Brian Blomme, communications manager with the MNR, was surprised that some might think that the process lacked legitimacy because no northern representatives were invited to the table. He points to the industry reps as providing a northern viewpoint. These men, however, were there in their capacity as CEOs of large, publicly traded companies. None of the companies have head offices in Ontario. Is it reasonable to expect that these Captain's of industry were there to place the public good above that of their shareholders?
As well, who made the Partnership for Public Lands the voice for the public or the environment? They represent only 3 of the 88 environmental organizations that made submissions to Lands for Life. There was some consultation during the Lake Couchiching horse-trading but the Partnership was never given any kind of mandate to negotiate on behalf of the environmental community or the public.
"Who is this government to decide that these three organizations represent the entire public? Can these international and national-based groups represent the concerns of the northern environmental constituency?" asks Lloyd.
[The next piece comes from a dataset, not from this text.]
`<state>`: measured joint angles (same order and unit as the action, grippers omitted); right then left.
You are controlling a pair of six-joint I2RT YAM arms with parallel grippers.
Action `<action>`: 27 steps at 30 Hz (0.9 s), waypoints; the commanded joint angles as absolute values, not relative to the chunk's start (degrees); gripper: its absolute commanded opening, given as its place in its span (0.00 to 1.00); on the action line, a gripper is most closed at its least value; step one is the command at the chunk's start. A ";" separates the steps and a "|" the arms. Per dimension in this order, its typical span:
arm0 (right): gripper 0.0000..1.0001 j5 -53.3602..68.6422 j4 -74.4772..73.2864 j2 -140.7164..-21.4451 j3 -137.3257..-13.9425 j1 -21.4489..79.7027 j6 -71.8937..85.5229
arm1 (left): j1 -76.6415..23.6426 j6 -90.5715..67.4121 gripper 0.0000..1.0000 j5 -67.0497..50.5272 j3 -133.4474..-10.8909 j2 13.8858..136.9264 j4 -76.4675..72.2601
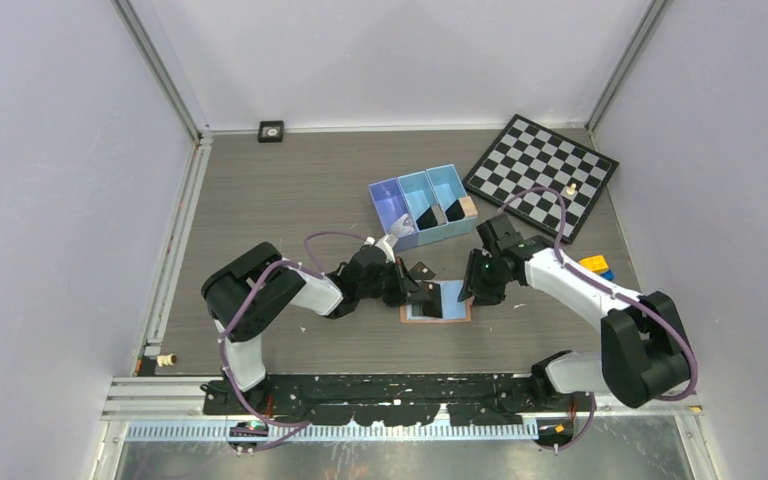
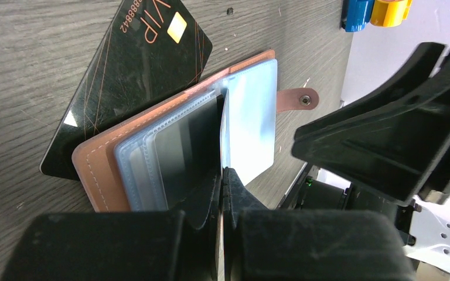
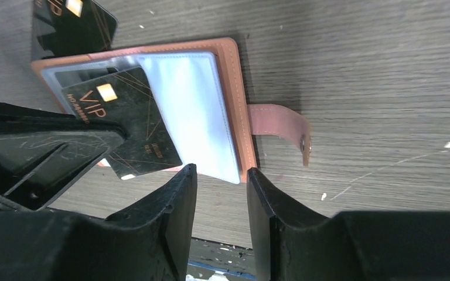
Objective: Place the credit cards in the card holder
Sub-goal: Insert the credit card into the card holder.
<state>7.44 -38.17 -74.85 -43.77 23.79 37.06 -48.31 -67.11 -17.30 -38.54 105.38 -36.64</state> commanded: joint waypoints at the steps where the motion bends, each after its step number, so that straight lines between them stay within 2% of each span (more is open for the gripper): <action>1: 0.42 12.54 -32.56 -76.66 -42.02 22.91 38.96 | -48.63 -66.48 0.00 -15.85 -37.67 105.92 -38.39; 12: 0.44 9.25 -32.04 -77.44 -38.37 20.48 38.63 | -48.63 -66.46 0.00 -15.83 -37.54 105.99 -38.57; 27: 0.42 18.41 -21.89 -78.43 -33.36 19.97 41.91 | -48.60 -66.53 0.00 -15.99 -37.12 105.82 -39.10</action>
Perhaps one of the most troubling aspects of the Forest Accord is the prospect of logging north of the 51st parallel. North of 51 wasn't even part of Lands for Life. It has never been open to licensed commercial forestry nor undergone an Environmental Assessment. But it appears that this "out of sight and out of mind" land in the far north will be the trade-off for the more scenic parts further south.
Lloyd refers to this option of logging north of the 51st as one of the "real low points" of the Forest Accord. "To drive industry north of the 51st parallel where no EA has ever been done causes concern. You can't assume the same conditions are there (as in the rest of the Province)."
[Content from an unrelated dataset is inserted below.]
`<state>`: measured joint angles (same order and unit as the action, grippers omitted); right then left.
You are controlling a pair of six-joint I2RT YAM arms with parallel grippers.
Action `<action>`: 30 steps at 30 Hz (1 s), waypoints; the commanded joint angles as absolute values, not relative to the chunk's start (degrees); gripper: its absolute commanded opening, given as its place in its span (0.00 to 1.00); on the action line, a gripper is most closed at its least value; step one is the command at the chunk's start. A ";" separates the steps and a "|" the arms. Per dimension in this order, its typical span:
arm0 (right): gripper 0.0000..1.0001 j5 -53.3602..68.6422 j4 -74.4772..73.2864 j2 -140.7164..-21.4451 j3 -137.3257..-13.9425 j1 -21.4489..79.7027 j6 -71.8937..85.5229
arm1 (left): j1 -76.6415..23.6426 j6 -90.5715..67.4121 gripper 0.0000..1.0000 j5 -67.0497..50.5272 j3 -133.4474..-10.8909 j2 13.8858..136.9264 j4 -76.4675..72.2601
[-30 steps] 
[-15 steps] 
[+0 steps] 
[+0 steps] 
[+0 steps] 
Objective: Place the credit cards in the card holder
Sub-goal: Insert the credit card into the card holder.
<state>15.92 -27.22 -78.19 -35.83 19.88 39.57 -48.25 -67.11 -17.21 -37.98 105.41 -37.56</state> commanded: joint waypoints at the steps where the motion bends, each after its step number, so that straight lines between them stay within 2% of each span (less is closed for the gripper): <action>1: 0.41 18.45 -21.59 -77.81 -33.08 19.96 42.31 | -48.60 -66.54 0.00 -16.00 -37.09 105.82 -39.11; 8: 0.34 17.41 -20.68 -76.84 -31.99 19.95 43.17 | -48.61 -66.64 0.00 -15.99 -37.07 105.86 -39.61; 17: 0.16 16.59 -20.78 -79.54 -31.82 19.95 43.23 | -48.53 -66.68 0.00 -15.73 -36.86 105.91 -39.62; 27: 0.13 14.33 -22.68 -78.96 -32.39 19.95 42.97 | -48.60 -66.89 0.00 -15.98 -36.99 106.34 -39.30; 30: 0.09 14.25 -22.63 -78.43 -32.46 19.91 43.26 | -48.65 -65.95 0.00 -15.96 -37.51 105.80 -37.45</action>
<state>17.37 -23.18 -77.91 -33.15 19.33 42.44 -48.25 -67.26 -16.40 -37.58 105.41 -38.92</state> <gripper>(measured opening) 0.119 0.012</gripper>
The last time this was tried was under the Davis Tories in the 1970s and led to a major campaign against Reed Paper. Premier Davis and Reed Paper quickly hightailed it south of 51.
About five years ago, local native groups began negotiations with two levels of government over the possibility of opening parts of the region up as a way of providing relief for native communities suffering from devastating levels of unemployment.
Talks regarding the North of 51 initiative stalled out and the natives later woke up to the news that the boys at Lake Couchiching were making deals with their land.
"Given that the North of 51 negotiations either stalled or failed, where does the Forest Accord come along to override those negotiations with First Nations?" asks Lloyd.
Under the Accord, it looks like Abitibi is setting itself up as the company to handle the natives north of 51. Such optimism seems a trifle misplaced as Abitibi was facing highway blockades from Natives angered about the lack of open consultation over land issues in Grassy Narrows. Time perhaps, to get off the Lake Couchiching Holo deck.
The Forest Accord is a windfall for the Tories. Not only does it make them look like the ultimate green deal-makers on the eve on an election, but it effectively downloads the public trust to an unaccountable and un-elected group the signers of the Forest Accord.
This means that Monte Hummel and a few CEOs will be the ones to sit down with what's left of the MNR to decide the future use of northern lands. With an additional 8% of lands to be set aside in protected areas, as well as well as issues pertaining to the details of intensive forestry, some big decisions are still to come decisions that could affect the livelihood of small towns across Northern Ontario.
But the people most affected will be left on the sidelines when the big boys get down to play. After all, if the precedent of the Forest Accord is any indication, dear readers, forestry policy in Ontario is going to be very hush, hush and strictly on the QT.